There are others equally well realized, but less central. The Nobility and the Priesthood of Ventus are in balance, more or less, and the Winds swirl around them, tolerating with decreasing patience, the humans that they were intended to serve.
Humanity's forces stand poised to sterilize Ventus of all life, biological and artificial, rather than let 3340 take root and challenge them again. Calandria and Axel are in a race against time to stop Armiger and perhaps even solve the mystery of the Winds, who were sent to terraform Ventus for the human settlers who would come later. Though they did prepare the world for humans, when the settlers arrived they found that the machines were not willing to turn over the leys to the world to them, though they were willing to maintain an uneasy coexistence with them. Thus ensued hundreds of years of mankind building a feudal society surrounded by a living world full of "mechal" creatures and visited by the AI gods they know as the Winds whenever the humans stray outside a strict ecological covenant with forbids them building an industrial base.
All this is coming to a head as the saga unfolds.
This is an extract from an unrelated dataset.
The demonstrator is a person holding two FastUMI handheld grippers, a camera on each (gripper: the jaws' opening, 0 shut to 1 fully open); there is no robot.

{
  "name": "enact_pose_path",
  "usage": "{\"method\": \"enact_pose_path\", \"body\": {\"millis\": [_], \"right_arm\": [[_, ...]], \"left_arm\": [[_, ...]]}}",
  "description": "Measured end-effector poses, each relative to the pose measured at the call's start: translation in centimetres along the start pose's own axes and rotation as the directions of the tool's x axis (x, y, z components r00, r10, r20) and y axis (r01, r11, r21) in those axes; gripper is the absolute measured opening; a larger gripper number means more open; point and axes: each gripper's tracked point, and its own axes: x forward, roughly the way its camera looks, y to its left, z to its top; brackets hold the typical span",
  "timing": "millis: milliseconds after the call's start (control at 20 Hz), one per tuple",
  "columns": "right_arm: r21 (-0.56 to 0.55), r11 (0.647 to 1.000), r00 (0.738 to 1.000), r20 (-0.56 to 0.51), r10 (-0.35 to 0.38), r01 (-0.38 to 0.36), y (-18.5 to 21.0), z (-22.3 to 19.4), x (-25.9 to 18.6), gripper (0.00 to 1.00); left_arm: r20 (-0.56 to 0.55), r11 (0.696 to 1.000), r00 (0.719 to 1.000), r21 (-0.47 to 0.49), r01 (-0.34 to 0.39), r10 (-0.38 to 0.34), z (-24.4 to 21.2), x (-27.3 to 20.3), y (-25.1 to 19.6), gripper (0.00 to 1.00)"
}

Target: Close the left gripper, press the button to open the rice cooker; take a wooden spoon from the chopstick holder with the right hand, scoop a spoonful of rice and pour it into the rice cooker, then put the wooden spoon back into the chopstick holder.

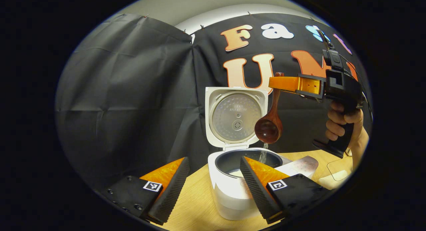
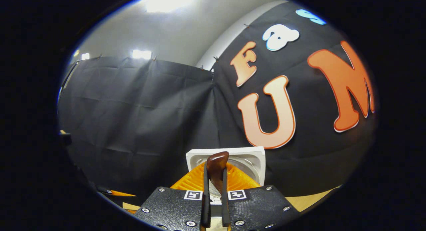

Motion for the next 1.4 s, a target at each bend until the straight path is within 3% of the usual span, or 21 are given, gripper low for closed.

The Winds are tiring of the pesky biologicals running around, the human settlers keep trying to develop technology that the Winds won't destroy and Armiger is roaming the land trying to find himself, to decide whether he is still a man or just the agent of an AI. All the while Jordan is following the path of the hero, though reluctantly, and Calandria grimly tracks her prey. A great story deserves a great cast, and Ventus provides both.
Ventus is a rich book, well written and thoughtfully conceived, and highly recommended.